Building a data warehouse with dbt: a retrospective

2024-06-16

Introduction
Overview
A tour of dbt’s features
What I actually used dbt for
Tips on getting the most out of dbt
Closing thoughts

Introduction

dbt (Data Build Tool) is an open-source framework that automates data transformation and modeling, and it’s widely adopted by data analytics and data engineering teams. The framework leans on SQL plus Jinja templating to define and execute every transformation in the warehouse.

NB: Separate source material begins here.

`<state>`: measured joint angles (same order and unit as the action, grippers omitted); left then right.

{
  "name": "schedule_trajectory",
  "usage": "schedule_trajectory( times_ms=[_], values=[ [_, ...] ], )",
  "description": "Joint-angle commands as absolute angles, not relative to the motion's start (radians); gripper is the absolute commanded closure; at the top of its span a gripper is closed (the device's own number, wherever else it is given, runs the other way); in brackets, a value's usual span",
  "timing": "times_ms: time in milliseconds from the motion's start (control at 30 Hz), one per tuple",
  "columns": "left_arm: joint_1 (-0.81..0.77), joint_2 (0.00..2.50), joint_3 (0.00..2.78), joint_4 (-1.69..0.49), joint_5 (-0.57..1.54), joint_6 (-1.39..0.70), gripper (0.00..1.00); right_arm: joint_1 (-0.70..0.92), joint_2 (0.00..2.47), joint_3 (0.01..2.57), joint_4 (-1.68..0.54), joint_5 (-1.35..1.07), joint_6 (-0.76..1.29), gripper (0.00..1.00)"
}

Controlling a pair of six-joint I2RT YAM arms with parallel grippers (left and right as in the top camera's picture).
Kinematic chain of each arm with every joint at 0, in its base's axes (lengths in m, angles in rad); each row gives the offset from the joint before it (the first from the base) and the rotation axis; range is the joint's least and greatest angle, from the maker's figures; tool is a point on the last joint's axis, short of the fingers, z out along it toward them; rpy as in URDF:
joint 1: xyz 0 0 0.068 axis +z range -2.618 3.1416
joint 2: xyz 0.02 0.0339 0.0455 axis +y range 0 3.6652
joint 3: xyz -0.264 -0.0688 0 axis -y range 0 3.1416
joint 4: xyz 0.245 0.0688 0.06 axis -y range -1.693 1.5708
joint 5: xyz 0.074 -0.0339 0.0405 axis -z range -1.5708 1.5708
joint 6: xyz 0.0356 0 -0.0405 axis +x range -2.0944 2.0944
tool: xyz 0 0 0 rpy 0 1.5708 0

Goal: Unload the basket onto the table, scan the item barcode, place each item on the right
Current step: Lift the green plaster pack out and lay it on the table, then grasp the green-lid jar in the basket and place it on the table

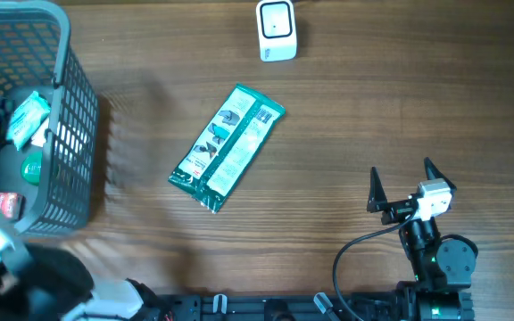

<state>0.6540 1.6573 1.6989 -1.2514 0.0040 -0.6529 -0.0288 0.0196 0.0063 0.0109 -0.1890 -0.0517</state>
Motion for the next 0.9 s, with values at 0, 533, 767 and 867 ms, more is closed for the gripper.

I leaned on dbt heavily while building out the data warehouse for IOTRUST’s Wepin Workspace, and I plan to keep applying it as we ship new features and run internal analyses going forward.

Overview

Wepin Workspace — the “wallet user statistics” feature

The “user statistics” feature was built using ETL tooling, with most of the work concentrated on the transformation and orchestration layers. End-to-end, the pipeline stretches from the operational database all the way to the UI:

End-to-end data pipeline architecture

(1) Operational database replication. Data is streamed in near real-time from the operational database into a physically separated database via a distributed data-processing service.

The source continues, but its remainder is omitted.